WL#3433: Stored Procedures: Dynamic Cursors

Affects: Server-7.1 — Status: Un-Assigned

Description
High Level Architecture

Well-supported dynamic cursors have four characteristics:

1. Result Set from a 'SELECT' in a variable, not a SELECT
that's hard-coded in the DECLARE CURSOR statement.

2. Metadata about the number of columns and their data types.

3. Variable definition of variables, that is, "DECLARE
variable data_type" statements (or something equivalent),
for as many variables as there are in the 'SELECT'
variable, with declared-variable data types the same as
data types of the columns of the 'SELECT' result set.

4. FETCH statements that bring in exactly the number of
columns in the 'SELECT' result set, instead of the fixed
number that MySQL has now with "FETCH c INTO v1,v2,v3;".

Here are four different proposals. All accomplish the same
thing, approximately. Feel free to add more.

Proposal #1: Do Nothing
-----------------------

Users can get the "dynamic cursor" effects with
temporary tables. To create the result set: use
a CREATE TEMPORARY TABLE ... AS SELECT. To view
the metadata: use information_schema with
table_name = temporary table name. To define
variables: DECLARE, in advance, as many variables
as could possibly be necessary for a SELECT,
with a generic data type like VARCHAR (just
depend on MySQL's automatic data type conversion
if the actual data type is not VARCHAR).

Example:

CREATE PROCEDURE p1 (select_statement VARCHAR(255))
BEGIN
  DECLARE v1,v2 VARCHAR(255);
  DECLARE c CURSOR FOR SELECT * FROM t;
  SET @v = CONCAT('create temporary table t as ',select_statement);
  PREPARE stmt1 FROM @v;
  EXECUTE stmt1;
  OPEN c;
  FETCH c INTO v1,v2;
  SELECT v1,v2;
END//

Actually this works well enough that we can propose
it as a workaround for people who complain about the
lack of support for dynamic cursors.
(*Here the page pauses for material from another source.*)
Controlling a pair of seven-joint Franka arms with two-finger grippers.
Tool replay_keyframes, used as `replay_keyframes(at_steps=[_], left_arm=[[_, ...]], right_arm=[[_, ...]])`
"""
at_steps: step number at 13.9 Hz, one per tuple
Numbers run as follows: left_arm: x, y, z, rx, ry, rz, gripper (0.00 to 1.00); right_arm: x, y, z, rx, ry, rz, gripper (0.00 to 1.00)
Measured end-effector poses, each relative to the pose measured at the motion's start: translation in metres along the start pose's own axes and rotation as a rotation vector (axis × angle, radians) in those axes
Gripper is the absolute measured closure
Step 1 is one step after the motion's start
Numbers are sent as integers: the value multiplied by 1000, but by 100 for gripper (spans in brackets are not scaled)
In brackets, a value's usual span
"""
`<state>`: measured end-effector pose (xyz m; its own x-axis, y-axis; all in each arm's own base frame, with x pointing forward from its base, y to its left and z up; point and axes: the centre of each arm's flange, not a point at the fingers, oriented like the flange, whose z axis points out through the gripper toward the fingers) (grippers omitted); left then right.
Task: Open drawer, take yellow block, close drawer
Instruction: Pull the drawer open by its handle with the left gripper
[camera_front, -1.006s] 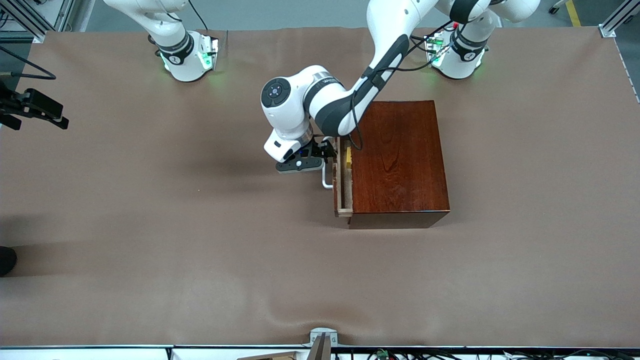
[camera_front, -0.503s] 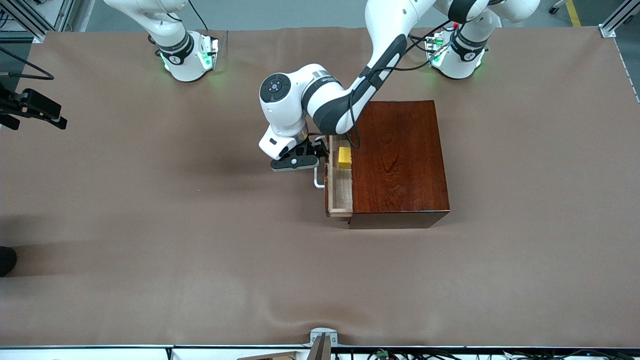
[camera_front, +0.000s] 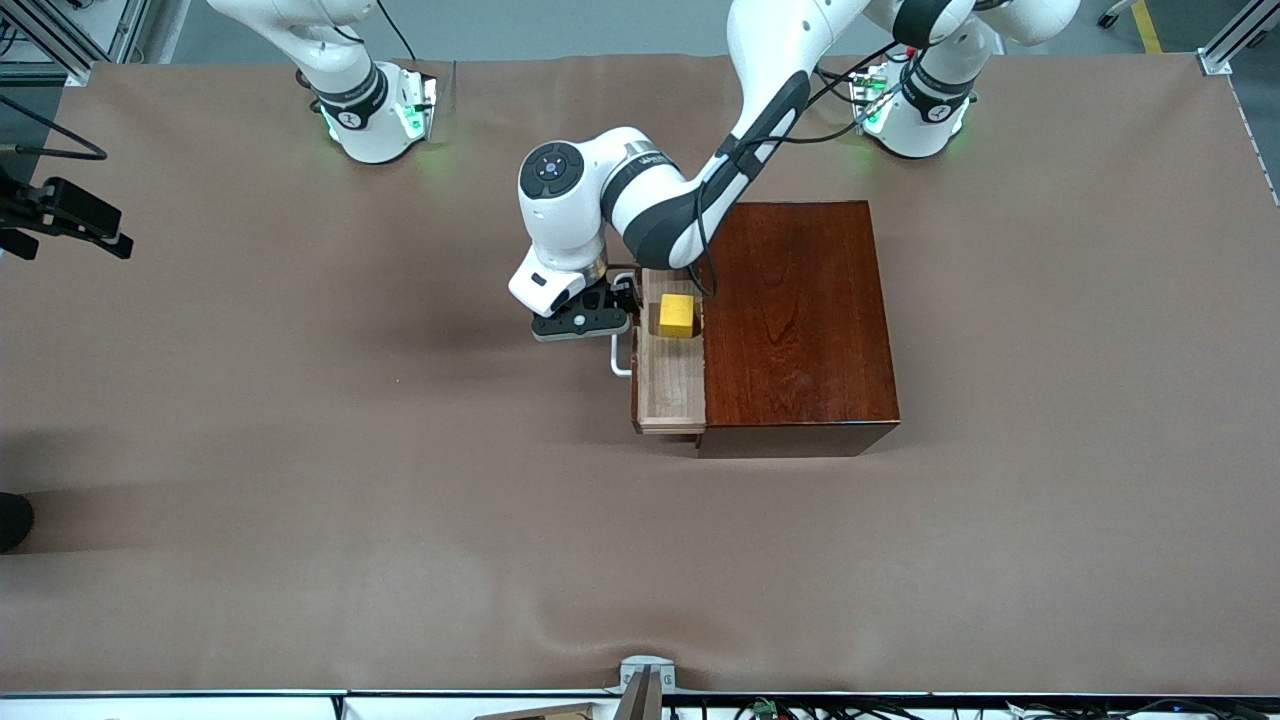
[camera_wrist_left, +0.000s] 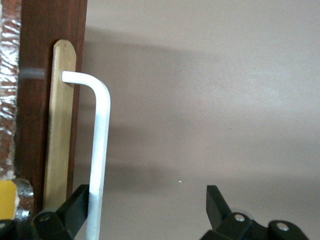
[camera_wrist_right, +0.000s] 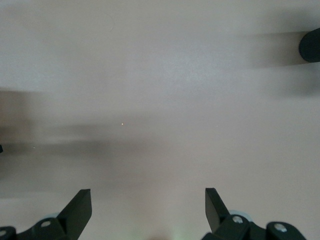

And perhaps all
the other Proposals will merely be new syntaxes which
hide the use of a temporary table.

The disadvantages are:
- The temporary table is not local to the procedure, so
  two different procedures must use different names,
  and two invocations of the same procedure must avoid
  "table already exists" messages.
- The 'SELECT' variable (@v in the example) is not
  local to the procedure either, although there is an
  intent to fix that (WL#2793).
- The FETCH is still fixed, so one would have to add
  NULLs to the SELECT list so that the number of columns
  in the result set will equal the number to be FETCHed.
- not all SHOW statements have an equivalent INFORMATION_SCHEMA.
  Currently there is no way to retrieve their result
  set via a cursor.

Proposal #2: Rowtype
--------------------

We can copy the Oracle %ROWTYPE, which is
(I quote the Oracle manual here) for "a record type
that represents a row ... from a previously declared
cursor. Fields in the record and corresponding columns
in the row have the same names and datatypes."
WL#2954, in raw-idea bin, mentions %ROWTYPE.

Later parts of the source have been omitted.